TASK DIRECTIONS — Produce a verbatim transcription of the records below, beginning at the line containing "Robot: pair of" and ending at the final line; include only those lines.

[[ SOURCE DATA open ]]

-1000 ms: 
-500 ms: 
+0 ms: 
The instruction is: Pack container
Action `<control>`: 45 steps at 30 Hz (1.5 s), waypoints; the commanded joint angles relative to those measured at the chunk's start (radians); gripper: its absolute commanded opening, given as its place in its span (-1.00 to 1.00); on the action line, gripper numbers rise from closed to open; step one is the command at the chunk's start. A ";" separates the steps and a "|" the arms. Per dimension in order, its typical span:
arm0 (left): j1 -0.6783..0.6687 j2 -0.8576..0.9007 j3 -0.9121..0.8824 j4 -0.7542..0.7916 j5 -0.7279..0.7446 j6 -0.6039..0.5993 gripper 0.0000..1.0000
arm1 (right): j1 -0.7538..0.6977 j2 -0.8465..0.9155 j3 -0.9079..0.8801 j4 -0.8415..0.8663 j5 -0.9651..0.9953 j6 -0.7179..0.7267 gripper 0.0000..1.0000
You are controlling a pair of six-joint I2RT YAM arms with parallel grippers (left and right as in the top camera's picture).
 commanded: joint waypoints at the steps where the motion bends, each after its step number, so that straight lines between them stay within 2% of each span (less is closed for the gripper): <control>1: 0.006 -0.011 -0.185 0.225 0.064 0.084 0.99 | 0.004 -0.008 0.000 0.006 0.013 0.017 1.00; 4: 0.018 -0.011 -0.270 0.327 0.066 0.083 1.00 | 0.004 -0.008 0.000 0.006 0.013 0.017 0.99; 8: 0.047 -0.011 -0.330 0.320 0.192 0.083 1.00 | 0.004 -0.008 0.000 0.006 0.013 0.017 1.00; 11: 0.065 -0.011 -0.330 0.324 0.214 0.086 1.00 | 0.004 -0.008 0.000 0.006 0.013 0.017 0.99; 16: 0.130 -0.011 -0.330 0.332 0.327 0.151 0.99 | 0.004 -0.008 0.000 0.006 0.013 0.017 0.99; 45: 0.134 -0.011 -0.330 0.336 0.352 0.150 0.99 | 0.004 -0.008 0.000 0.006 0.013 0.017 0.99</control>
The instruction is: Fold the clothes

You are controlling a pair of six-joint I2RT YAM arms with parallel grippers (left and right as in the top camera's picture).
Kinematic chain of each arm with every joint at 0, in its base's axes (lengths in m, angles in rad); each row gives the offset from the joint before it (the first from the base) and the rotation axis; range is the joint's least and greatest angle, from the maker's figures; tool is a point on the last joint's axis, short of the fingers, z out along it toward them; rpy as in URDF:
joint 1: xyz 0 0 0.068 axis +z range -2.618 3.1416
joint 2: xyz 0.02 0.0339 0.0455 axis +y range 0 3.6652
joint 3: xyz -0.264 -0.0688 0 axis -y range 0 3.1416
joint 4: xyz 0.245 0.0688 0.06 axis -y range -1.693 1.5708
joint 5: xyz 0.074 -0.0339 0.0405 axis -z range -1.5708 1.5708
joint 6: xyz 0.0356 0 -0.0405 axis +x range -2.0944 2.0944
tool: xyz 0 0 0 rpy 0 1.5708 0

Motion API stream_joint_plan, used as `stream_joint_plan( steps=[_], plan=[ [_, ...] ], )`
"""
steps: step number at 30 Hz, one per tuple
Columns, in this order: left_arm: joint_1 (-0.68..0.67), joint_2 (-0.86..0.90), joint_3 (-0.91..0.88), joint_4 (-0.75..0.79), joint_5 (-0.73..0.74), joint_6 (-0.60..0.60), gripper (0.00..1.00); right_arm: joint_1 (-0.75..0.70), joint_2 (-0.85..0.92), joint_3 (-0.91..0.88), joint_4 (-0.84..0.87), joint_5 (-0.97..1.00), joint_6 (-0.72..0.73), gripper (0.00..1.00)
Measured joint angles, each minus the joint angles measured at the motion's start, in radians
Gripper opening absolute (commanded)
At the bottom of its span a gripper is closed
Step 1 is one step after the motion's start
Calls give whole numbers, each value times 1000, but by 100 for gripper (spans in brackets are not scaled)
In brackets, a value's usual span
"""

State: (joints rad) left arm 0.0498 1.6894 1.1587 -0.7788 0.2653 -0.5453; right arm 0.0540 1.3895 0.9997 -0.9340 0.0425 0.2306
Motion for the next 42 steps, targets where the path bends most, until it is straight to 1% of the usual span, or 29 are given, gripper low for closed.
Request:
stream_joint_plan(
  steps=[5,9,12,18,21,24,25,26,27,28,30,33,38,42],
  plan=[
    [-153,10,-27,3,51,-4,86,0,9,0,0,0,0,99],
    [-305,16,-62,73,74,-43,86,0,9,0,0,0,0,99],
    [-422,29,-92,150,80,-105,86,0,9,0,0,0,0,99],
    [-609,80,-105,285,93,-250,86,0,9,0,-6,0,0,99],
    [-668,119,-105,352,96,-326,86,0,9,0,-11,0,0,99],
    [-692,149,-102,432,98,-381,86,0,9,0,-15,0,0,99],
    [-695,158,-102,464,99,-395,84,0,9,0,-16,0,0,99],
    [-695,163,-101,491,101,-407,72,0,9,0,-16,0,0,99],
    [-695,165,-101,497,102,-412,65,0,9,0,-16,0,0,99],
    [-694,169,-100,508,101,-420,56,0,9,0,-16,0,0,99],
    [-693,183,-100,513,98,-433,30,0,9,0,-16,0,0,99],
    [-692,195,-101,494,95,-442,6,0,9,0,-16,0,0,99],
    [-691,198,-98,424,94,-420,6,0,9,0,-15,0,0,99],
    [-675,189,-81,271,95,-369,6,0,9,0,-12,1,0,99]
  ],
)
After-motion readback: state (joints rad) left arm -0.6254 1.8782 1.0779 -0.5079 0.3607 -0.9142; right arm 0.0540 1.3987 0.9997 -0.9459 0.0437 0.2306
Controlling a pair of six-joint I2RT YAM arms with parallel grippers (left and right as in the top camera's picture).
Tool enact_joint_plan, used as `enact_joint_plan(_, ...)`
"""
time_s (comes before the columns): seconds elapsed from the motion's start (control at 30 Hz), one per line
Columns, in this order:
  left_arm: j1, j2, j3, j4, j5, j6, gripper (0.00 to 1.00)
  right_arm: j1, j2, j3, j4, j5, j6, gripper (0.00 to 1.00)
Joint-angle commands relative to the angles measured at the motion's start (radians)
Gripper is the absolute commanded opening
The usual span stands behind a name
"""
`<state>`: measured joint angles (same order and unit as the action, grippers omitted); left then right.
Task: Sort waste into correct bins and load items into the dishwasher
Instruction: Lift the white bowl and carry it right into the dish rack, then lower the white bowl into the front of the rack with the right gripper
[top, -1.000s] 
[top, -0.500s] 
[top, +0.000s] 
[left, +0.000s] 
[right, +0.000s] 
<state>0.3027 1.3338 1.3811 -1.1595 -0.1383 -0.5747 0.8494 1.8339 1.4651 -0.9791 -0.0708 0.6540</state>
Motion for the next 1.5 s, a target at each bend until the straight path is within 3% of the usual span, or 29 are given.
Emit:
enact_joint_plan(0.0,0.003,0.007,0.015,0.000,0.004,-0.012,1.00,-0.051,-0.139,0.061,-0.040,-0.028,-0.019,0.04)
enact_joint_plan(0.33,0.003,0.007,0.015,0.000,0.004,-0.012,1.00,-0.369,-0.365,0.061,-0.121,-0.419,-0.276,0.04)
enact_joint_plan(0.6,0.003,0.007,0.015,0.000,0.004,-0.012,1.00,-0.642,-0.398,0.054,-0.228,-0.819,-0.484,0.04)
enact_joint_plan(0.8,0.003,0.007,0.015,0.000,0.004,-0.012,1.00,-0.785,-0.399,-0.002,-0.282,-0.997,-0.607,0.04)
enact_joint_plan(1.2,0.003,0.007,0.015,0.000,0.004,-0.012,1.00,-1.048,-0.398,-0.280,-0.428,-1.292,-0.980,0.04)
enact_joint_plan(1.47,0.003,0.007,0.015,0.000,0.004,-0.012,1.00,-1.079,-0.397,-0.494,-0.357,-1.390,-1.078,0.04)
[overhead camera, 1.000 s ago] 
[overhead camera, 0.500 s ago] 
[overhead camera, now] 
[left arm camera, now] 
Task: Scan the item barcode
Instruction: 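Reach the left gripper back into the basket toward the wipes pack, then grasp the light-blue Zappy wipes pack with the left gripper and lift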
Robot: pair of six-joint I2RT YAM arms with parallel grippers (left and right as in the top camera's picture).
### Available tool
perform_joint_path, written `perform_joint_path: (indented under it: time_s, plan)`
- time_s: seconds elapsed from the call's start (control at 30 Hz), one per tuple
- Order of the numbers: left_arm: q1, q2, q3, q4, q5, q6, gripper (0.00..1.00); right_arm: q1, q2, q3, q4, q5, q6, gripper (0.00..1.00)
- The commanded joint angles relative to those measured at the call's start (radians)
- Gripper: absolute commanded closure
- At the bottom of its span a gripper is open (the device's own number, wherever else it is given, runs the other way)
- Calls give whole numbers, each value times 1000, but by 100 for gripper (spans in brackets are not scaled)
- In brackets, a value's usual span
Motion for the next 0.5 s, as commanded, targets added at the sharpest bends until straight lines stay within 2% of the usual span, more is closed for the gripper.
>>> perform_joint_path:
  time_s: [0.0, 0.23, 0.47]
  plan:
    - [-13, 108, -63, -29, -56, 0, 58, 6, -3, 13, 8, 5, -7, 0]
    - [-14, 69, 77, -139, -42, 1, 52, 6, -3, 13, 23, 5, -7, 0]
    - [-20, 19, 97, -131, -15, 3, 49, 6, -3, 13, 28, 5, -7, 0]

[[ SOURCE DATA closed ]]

ANSWER BOX —
Robot: pair of six-joint I2RT YAM arms with parallel grippers (left and right as in the top camera's picture).
### Available tool
perform_joint_path, written `perform_joint_path: (indented under it: time_s, plan)`
- time_s: seconds elapsed from the call's start (control at 30 Hz), one per tuple
- Order of the numbers: left_arm: q1, q2, q3, q4, q5, q6, gripper (0.00..1.00); right_arm: q1, q2, q3, q4, q5, q6, gripper (0.00..1.00)
- The commanded joint angles relative to those measured at the call's start (radians)
- Gripper: absolute commanded closure
- At the bottom of its span a gripper is open (the device's own number, wherever else it is given, runs the other way)
- Calls give whole numbers, each value times 1000, but by 100 for gripper (spans in brackets are not scaled)
- In brackets, a value's usual span
Motion for the next 0.5 s, as commanded, targets added at the sharpest bends until straight lines stay within 2% of the usual span, more is closed for the gripper.
>>> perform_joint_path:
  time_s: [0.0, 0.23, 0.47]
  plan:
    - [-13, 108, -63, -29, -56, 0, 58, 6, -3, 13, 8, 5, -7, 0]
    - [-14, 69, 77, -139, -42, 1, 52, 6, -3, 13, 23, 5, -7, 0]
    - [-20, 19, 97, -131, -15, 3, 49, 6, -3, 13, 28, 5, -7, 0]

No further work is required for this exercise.